__Work request__. Output, exactly as written, the lines below starting at the line containing "(602, 40): 0.50" and ending at the line containing "Picture size 418". Drop the pictures and keep both end lines.

******************************

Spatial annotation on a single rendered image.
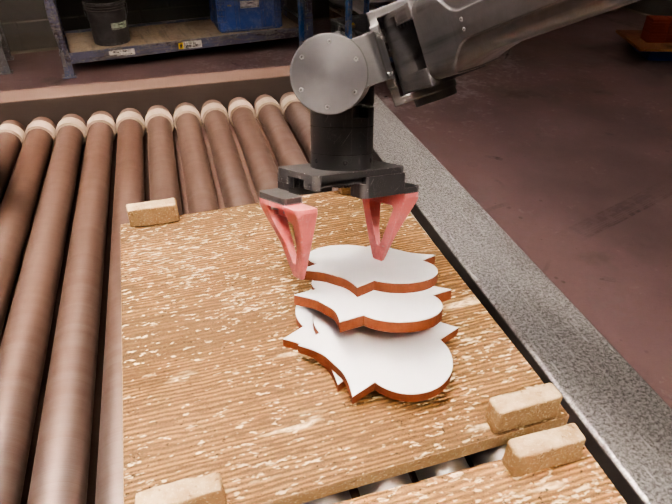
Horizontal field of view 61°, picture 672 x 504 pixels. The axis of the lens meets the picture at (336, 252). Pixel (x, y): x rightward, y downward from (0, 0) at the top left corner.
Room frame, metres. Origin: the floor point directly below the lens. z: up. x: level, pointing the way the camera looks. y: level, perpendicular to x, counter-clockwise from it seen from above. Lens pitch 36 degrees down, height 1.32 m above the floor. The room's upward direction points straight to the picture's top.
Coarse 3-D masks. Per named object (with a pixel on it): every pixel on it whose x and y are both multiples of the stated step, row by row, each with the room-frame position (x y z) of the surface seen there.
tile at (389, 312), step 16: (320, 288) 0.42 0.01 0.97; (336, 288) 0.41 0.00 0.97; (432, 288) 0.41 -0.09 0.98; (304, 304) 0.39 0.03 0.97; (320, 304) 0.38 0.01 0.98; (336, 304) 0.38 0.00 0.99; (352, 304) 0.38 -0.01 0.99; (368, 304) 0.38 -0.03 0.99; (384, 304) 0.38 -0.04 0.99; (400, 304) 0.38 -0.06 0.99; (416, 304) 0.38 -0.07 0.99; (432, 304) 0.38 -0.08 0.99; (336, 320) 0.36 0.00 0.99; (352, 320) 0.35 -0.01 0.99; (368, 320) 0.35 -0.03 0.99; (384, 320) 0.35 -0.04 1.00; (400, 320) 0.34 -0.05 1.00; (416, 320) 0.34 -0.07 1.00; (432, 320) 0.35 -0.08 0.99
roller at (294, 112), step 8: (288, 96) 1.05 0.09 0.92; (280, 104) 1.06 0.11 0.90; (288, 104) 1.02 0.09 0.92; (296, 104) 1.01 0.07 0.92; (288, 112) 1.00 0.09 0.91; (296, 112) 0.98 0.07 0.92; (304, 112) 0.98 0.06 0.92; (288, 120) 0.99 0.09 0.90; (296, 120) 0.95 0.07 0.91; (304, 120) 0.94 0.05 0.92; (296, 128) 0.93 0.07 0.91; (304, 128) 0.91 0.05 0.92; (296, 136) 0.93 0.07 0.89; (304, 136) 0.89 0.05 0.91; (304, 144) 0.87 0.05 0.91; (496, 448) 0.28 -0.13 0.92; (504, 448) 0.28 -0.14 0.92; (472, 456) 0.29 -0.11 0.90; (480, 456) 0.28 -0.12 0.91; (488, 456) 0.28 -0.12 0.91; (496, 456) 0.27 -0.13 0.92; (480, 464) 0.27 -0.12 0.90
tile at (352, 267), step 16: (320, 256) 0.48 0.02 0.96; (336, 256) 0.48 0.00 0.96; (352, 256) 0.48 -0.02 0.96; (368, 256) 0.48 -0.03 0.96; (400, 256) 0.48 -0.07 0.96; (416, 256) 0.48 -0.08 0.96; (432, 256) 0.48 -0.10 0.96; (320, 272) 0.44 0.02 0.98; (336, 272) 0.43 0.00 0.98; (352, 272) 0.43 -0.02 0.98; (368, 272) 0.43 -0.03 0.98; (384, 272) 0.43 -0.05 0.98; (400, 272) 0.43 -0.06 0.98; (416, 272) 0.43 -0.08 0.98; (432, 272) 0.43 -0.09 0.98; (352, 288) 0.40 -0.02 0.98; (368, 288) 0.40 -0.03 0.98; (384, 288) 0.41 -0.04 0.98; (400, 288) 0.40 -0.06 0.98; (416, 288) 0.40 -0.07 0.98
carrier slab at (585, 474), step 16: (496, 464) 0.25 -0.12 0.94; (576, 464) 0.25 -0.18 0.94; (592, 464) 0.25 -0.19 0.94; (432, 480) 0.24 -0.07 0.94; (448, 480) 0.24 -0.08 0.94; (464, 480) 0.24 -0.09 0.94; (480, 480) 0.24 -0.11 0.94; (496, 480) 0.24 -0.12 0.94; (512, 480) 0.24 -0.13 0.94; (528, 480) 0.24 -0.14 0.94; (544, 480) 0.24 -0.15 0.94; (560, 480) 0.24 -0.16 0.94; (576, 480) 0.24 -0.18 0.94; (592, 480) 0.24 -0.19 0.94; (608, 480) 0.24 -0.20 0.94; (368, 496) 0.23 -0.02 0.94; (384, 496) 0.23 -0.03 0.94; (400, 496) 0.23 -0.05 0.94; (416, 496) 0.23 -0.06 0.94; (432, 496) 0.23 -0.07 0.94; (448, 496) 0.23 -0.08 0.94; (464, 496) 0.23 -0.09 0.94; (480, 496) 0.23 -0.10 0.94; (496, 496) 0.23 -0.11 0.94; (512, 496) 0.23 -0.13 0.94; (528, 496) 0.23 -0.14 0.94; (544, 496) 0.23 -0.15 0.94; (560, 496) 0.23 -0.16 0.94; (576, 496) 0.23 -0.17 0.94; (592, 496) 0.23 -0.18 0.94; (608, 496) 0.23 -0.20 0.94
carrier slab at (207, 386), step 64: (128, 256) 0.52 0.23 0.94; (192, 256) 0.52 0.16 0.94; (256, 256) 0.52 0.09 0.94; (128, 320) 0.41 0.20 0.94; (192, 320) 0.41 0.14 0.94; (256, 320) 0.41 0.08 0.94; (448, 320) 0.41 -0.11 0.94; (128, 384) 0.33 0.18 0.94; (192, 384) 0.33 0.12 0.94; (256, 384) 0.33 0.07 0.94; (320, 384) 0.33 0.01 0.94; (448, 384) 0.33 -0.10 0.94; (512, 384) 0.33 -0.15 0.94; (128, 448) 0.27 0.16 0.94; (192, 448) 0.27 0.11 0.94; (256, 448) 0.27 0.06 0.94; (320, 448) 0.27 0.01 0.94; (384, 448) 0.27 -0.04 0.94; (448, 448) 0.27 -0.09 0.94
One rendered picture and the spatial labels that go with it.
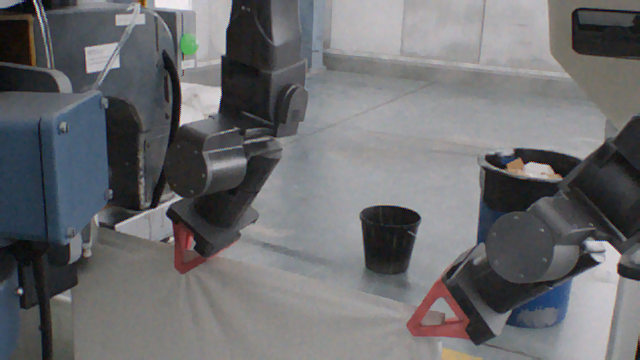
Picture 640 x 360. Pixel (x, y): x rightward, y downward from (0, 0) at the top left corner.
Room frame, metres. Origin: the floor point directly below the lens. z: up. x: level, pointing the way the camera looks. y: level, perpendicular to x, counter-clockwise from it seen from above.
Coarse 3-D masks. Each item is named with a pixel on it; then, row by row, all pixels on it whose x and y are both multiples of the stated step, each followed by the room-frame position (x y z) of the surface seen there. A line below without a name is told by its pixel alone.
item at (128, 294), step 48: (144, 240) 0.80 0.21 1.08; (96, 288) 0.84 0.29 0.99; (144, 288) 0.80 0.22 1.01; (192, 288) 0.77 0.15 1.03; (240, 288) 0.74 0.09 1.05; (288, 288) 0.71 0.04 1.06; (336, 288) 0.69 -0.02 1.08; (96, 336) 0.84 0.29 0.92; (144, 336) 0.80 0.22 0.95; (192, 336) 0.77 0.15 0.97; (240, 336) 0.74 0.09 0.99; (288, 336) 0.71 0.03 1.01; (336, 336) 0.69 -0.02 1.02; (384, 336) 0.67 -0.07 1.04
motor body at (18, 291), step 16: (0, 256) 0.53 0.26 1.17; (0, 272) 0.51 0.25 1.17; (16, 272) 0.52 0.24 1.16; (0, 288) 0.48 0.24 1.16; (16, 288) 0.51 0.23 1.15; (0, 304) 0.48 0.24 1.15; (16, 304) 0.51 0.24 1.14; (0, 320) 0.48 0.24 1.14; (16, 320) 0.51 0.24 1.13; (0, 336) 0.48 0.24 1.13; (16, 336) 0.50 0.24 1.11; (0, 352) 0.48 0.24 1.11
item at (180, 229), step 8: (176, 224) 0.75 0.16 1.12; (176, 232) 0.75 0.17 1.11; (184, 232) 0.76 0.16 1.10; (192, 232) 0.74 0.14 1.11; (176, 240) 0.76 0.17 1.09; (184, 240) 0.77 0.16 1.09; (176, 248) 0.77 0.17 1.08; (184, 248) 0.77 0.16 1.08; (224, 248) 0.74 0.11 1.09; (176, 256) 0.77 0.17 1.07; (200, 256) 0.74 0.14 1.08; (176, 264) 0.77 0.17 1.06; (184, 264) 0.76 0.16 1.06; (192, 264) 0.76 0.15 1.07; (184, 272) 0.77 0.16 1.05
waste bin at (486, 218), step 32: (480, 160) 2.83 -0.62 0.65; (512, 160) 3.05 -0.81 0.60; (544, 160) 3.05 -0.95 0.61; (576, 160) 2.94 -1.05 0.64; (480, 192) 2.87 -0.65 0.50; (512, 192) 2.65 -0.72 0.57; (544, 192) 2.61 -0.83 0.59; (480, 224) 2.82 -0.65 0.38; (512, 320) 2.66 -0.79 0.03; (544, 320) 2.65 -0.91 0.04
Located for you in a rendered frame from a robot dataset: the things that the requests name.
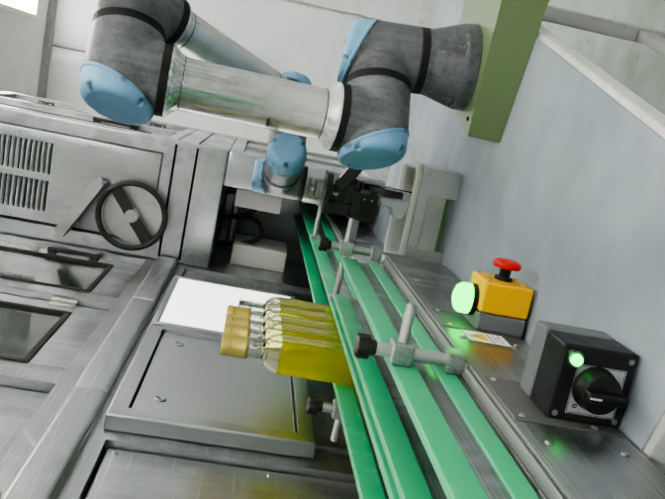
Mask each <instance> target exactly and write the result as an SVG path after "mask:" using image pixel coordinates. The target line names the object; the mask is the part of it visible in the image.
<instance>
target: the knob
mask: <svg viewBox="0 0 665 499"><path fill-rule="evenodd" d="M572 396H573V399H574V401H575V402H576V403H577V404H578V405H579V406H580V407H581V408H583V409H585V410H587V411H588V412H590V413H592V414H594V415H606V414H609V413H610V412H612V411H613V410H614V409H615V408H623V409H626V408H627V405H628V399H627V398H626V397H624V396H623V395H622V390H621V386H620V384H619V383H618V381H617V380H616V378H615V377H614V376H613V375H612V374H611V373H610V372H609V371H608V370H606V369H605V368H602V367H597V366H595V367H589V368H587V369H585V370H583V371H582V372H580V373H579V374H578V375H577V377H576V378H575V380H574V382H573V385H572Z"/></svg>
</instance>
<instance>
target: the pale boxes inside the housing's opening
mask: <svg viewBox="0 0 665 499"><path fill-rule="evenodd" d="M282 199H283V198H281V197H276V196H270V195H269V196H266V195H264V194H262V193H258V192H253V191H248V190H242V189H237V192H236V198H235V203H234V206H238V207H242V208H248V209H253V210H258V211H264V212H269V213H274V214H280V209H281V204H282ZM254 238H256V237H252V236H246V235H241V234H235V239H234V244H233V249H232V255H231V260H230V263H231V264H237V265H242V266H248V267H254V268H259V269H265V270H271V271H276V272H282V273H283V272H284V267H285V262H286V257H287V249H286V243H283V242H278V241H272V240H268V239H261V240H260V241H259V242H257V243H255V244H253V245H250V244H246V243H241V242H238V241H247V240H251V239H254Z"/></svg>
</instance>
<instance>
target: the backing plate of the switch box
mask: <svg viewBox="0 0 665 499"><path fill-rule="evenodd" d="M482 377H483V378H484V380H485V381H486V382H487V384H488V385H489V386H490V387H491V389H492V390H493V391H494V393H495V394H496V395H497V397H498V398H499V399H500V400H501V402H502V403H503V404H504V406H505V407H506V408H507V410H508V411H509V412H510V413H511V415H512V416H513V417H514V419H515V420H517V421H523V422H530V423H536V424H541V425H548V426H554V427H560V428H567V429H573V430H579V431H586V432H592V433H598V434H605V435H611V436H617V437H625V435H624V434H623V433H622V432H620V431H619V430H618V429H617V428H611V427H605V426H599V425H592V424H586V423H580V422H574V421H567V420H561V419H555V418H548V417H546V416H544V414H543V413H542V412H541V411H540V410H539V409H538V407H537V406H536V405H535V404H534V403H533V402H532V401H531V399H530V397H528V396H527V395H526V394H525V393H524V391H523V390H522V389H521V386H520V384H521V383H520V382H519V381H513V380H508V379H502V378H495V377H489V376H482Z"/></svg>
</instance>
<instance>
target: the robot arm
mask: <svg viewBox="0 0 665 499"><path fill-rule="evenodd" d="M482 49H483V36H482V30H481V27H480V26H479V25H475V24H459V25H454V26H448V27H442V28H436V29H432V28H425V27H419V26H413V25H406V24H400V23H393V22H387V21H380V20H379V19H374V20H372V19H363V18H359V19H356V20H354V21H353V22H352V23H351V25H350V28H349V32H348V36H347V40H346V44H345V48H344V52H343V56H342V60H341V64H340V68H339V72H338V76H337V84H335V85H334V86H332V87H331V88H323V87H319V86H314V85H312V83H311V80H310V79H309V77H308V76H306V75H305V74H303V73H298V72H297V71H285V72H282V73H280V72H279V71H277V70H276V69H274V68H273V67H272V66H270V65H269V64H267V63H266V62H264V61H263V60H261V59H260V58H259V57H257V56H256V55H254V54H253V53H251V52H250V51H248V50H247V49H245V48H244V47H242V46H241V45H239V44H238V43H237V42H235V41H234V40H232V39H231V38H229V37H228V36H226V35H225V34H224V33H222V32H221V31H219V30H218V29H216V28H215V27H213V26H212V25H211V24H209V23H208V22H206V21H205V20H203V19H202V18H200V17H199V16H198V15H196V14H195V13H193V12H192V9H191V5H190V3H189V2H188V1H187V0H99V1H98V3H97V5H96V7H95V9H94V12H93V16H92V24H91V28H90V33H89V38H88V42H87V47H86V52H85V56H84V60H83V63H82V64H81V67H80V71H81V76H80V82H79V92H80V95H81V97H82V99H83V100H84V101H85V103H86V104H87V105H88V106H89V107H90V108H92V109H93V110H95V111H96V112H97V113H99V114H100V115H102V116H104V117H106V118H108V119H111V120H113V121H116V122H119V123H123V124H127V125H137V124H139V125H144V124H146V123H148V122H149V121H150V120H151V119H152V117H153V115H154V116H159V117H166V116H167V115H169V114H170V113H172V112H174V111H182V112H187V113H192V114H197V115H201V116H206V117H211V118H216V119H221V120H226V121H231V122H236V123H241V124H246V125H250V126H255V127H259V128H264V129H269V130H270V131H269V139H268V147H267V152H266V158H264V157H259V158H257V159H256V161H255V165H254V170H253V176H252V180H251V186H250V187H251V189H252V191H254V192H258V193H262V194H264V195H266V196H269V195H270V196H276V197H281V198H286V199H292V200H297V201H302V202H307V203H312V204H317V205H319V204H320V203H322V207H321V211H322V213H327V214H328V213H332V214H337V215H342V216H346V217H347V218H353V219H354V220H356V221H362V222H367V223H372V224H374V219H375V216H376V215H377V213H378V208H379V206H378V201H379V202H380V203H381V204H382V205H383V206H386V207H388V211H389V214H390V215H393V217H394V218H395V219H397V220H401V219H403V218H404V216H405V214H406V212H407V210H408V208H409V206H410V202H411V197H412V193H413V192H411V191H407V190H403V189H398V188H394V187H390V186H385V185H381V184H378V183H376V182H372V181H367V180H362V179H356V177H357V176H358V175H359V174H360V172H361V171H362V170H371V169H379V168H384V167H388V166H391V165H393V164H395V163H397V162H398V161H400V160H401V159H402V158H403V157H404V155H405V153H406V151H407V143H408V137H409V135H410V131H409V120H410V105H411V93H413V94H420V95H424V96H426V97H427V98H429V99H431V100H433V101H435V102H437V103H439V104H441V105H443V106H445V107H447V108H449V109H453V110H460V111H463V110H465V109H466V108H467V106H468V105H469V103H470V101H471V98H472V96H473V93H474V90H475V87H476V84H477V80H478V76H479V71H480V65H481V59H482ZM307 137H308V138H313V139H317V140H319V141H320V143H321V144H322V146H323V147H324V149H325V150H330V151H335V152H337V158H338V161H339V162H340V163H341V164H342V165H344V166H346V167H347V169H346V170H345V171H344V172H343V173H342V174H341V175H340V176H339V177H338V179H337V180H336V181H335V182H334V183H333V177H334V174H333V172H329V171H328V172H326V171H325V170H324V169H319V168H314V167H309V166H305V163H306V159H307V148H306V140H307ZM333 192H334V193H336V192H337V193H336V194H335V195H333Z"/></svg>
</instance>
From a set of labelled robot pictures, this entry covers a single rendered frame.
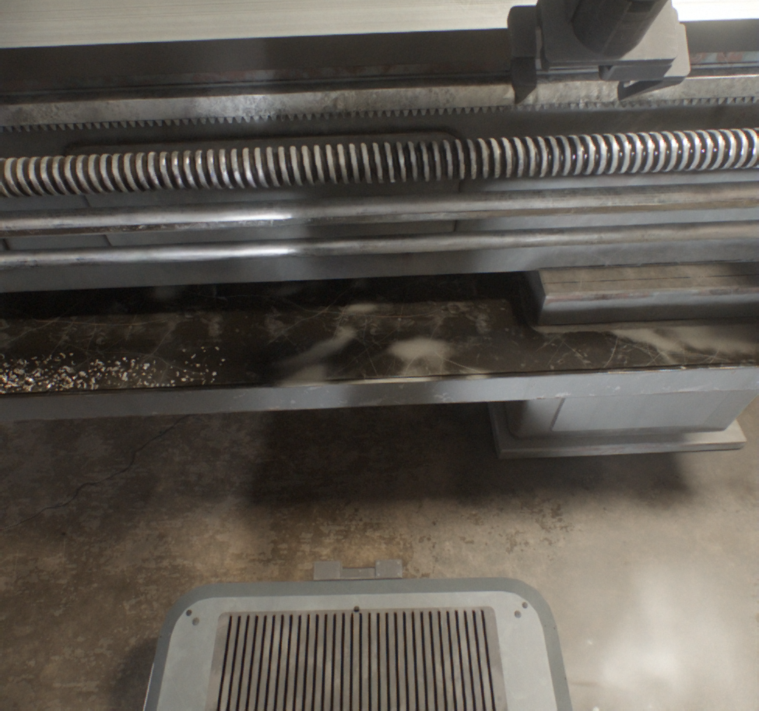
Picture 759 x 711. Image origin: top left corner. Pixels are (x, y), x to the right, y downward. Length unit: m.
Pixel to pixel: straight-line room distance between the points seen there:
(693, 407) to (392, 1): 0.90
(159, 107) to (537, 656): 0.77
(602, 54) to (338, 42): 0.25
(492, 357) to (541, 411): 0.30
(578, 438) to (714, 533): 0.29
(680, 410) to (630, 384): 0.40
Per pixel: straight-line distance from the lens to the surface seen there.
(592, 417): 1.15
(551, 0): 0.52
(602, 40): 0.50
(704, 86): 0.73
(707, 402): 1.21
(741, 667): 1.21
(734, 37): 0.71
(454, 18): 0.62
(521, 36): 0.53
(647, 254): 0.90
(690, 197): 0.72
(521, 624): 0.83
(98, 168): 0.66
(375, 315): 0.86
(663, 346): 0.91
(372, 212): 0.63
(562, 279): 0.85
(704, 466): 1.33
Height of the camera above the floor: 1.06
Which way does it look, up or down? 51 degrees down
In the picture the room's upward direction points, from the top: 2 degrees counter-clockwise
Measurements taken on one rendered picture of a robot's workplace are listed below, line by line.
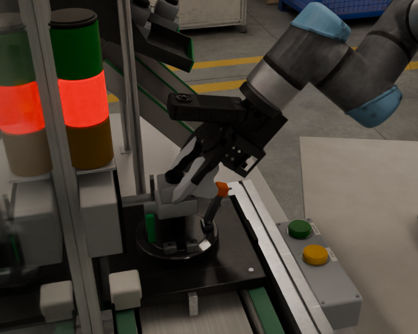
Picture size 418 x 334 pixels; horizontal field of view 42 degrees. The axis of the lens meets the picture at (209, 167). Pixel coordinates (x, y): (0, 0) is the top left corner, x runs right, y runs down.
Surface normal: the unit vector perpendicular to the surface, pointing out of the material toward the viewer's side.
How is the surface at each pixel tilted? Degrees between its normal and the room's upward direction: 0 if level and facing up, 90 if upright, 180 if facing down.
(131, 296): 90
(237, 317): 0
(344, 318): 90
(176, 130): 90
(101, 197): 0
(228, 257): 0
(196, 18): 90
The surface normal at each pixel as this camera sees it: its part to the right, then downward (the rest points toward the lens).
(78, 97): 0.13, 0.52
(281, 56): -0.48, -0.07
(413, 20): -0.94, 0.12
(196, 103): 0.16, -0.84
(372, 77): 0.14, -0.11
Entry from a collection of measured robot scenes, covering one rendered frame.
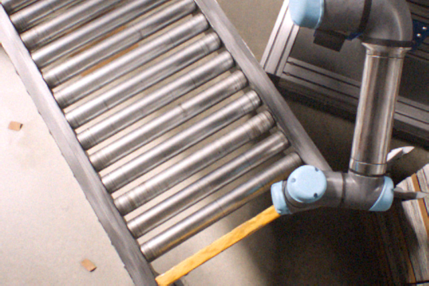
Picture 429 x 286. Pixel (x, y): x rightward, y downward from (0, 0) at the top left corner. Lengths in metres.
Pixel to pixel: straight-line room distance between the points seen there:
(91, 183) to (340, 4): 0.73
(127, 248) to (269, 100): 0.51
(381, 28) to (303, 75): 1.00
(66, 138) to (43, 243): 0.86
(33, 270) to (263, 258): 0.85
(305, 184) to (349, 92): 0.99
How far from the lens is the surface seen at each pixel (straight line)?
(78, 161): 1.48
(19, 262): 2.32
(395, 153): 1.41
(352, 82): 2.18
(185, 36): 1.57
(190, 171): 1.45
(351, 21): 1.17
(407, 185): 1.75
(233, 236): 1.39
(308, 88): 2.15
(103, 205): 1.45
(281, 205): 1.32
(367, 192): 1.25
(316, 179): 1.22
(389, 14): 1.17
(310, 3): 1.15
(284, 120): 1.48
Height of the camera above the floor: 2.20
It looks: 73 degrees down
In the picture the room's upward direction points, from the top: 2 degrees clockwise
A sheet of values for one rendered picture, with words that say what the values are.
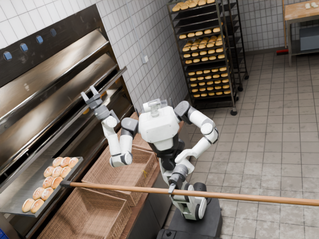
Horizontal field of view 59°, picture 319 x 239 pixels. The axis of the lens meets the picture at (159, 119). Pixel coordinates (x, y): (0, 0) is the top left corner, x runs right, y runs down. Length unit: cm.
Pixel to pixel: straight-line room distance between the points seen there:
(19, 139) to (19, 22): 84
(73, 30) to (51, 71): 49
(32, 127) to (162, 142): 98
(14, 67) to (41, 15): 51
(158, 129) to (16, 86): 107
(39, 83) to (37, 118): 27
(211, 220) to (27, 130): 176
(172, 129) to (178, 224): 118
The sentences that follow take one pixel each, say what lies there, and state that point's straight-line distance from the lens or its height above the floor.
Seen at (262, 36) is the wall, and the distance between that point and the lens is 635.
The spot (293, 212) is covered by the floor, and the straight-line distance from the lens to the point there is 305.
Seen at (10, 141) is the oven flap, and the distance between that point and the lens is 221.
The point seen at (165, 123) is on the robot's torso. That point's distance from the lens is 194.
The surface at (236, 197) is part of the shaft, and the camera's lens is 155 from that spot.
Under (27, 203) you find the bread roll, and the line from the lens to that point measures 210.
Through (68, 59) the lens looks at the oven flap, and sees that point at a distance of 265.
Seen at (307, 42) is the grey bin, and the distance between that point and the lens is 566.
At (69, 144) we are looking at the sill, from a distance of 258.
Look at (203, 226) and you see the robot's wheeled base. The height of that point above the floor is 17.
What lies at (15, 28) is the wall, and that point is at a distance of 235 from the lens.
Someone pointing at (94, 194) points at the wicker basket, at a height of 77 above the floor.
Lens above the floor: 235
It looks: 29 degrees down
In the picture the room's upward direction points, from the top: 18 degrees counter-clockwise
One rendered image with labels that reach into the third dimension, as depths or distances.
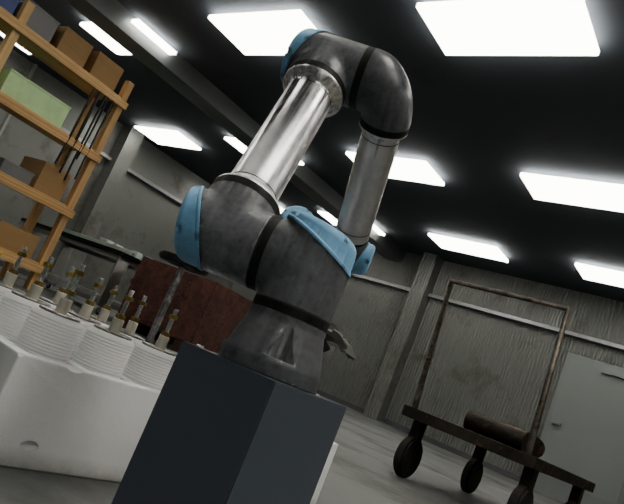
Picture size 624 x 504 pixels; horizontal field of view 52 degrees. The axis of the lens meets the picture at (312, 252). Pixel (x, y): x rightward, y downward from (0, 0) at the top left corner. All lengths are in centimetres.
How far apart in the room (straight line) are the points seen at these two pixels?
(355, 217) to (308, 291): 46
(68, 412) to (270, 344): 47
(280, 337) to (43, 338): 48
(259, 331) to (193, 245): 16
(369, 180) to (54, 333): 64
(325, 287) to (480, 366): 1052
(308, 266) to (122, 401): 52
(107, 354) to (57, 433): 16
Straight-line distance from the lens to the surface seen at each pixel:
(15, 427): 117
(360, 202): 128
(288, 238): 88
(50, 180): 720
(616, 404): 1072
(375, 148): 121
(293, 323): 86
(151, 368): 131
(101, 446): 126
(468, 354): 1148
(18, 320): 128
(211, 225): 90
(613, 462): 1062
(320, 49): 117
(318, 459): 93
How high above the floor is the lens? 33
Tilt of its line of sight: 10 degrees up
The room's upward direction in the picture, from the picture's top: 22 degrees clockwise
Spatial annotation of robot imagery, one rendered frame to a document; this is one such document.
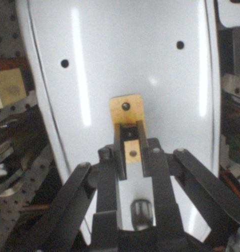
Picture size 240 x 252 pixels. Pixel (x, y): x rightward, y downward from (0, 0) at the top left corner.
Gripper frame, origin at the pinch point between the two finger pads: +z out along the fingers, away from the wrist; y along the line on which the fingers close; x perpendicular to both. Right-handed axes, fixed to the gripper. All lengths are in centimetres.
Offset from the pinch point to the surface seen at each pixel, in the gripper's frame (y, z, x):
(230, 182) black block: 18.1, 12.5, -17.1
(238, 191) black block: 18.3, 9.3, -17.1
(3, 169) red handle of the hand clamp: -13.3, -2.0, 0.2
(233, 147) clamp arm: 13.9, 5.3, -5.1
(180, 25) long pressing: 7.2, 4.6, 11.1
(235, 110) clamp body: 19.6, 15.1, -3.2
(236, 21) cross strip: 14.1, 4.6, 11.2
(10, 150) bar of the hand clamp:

******************************

__Answer space__.
(602, 40): 0.50
(704, 86): 0.73
(707, 402): 1.21
(741, 667): 1.21
(734, 37): 0.71
(454, 18): 0.62
(521, 36): 0.53
(647, 254): 0.90
(690, 197): 0.72
(521, 624): 0.83
(98, 168): 0.66
(375, 315): 0.86
(663, 346): 0.91
(372, 212): 0.63
(562, 279): 0.85
(704, 466): 1.33
Height of the camera above the floor: 1.06
Which way does it look, up or down? 51 degrees down
In the picture the room's upward direction points, from the top: 2 degrees counter-clockwise
Measurements taken on one rendered picture of a robot's workplace are listed below, line by line.
Picture size 418 x 334 pixels; horizontal field of view 42 degrees. The axis of the lens meets the picture at (209, 167). Pixel coordinates (x, y): (0, 0) is the top left corner, x runs right, y runs down.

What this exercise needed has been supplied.